TELEVISION ET TEMOINS OU QUAND LE TORCHON BRULE ENTRE ANONYMES ET PRODUCTEUR

Depuis plusieurs années, le nombre d’émissions télévisées faisant intervenir des anonymes n’a cessé d’augmenter. Entre les émissions dites « testimoniales » telles que « Ca se discute », « Y’a que la vérité qui compte » ou encore « Confessions Intimes » et la télé-réalite, ce sont des dizaines d’anonymes qui défilent sur le petit écran chaque semaine. Mais si des émissions comme celles de Jean-Luc Delarue, précurseur en la matière, ont connu l’époque des témoins « naïfs », prêts à signer n’importe quel contrat comportant parfois des clauses pour le moins surprenantes voire abusives, l’heure n’est plus à l’innocence.

Les procès récents contre les émissions « Y’a que la vérité qui compte » (Cour d’appel de Douai, 26 Octobre 2005) et « L’île de la tentation » (Prud’hommes de Paris, 7 Novembre 2005), semblent indiquer une évolution dans les rapports entre producteurs et témoins, ces derniers semblant de moins en moins « manipulables ». En effet, l’évolution de la télévision permettant à tout un chacun de connaître « son heure de gloire cathodique », ce sont des centaines d’annonces qui paraissent chaque année et des dizaines de milliers de candidats « à la postérité » qui se font « caster ». Si jadis les producteurs devaient « chouchouter » leurs témoins pour obtenir d’eux une prestation satisfaisante, aujourd’hui il semble que ce soit ces mêmes témoins qui mènent le jeu. Conscients de leur importance dans le bon déroulement de l’émission, ils se montrent plus souvent comédiens que sincères, arrivent avec leurs avocats et discutent les clauses des contrats qu’on leur soumet. En somme, le temps de l’innocence est révolu et les « casteurs » de ces émissions « testimoniales » connaissent une difficulté croissante à trouver « la perle rare », le « vrai » témoin, sincère et réaliste. Comme le constate Isabelle Gambotti, directrice d’une société de casting, les mœurs ont évolué : « avant, les gens venaient à « Que le meilleur gagne » pour passer une journée exceptionnelle. Aujourd’hui, ils viennent pour le gain et pour avoir leur part du gâteau médiatique ».
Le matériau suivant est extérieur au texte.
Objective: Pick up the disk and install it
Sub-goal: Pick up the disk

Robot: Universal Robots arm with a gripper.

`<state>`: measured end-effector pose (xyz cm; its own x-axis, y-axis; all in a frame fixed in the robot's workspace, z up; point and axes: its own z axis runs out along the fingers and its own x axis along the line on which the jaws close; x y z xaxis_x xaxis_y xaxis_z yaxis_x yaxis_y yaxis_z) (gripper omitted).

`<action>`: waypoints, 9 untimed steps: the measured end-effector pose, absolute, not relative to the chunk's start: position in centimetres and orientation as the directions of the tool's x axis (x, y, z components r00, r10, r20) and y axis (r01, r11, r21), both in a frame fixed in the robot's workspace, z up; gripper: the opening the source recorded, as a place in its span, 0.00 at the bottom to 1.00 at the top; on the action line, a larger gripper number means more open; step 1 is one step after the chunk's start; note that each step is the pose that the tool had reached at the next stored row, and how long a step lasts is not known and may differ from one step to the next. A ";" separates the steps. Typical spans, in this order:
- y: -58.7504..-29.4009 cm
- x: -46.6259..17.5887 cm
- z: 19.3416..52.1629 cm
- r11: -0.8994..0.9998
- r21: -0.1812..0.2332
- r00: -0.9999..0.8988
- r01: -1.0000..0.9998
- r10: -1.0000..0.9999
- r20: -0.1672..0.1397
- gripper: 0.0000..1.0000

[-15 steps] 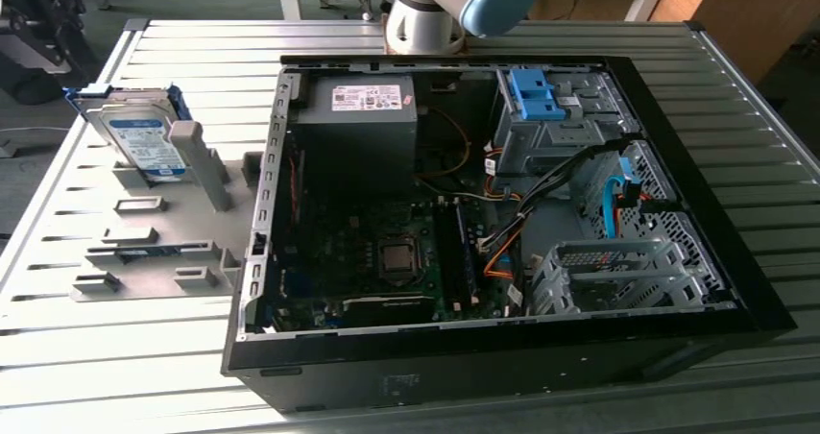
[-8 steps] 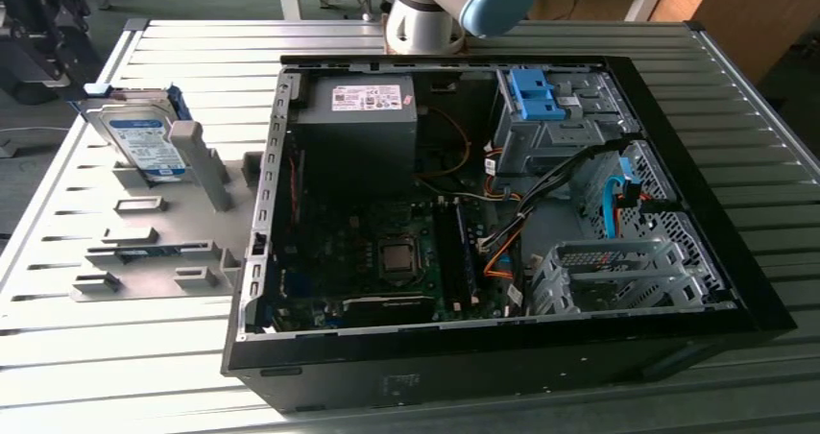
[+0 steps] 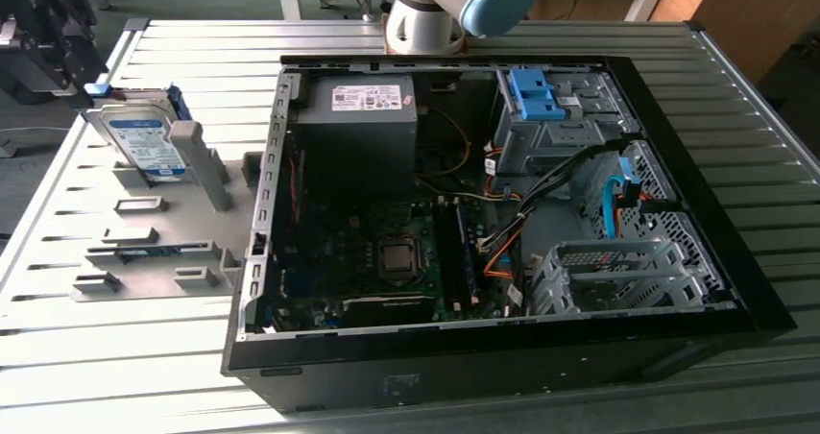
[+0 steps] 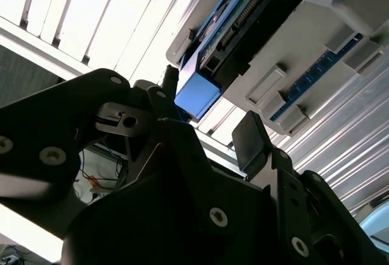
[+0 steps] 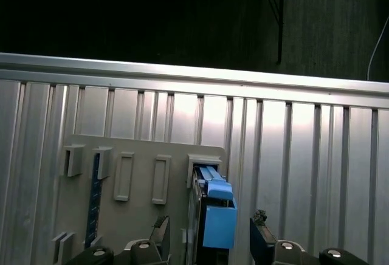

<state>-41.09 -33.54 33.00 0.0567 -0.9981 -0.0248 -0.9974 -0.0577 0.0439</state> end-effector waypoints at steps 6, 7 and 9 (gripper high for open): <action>-33.5 -41.1 32.9 -0.058 0.044 0.057 -0.997 -0.998 -0.025 0.63; -33.5 -41.1 32.9 -0.058 0.044 0.057 -0.997 -0.998 -0.025 0.63; -33.5 -41.1 32.9 -0.058 0.044 0.057 -0.997 -0.998 -0.025 0.63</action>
Il convient alors de s’interroger sur l’évolution possible des rapports entre témoin et producteur car ceux-ci se sont « équilibrés » et chacun peut désormais devenir la « victime » de l’autre. C’est d’ailleurs pour cette raison que Laurent Fontaine et Pascal Bataille, de la société de production Loribel (« Y’a que la vérité qui compte »), travaillent actuellement, au sein de leur syndicat le SPECT (le Syndicat des producteurs et créateurs d’émissions), sur la rédaction d’une charte de défense des droits du témoin, « parce qu’il faut une éthique sur laquelle tous les producteurs peuvent s’aligner. On veut protéger les gens…mais aussi se protéger contre les attaques. Certains anonymes sont manipulés par des avocats » (Pascal Bataille et Laurent Fontaine). Ce climat de suspicion a donc amené les producteurs à multiplier les précautions. Aussi, face à cette « professionnalisation » des témoins, aujourd’hui, pas une photo, pas un nom ne passe à l’antenne sans qu’une autorisation préalable n’ait été expressément signée.

Mais devant un formalisme qui ne pourra, de toute évidence, qu’aller en augmentant, reste à savoir si l’essence même du témoignage ne sera pas remise en cause…mais peut-on réellement reprocher aux anonymes de vouloir tirer avantage de ceux à qui ils ont servi de « matière première » ? C’est là l’enjeu du débat…

Source : Emmanuelle Anizon (avec Hélène Marzolf), Télérama n°2913, 10 novembre 2005.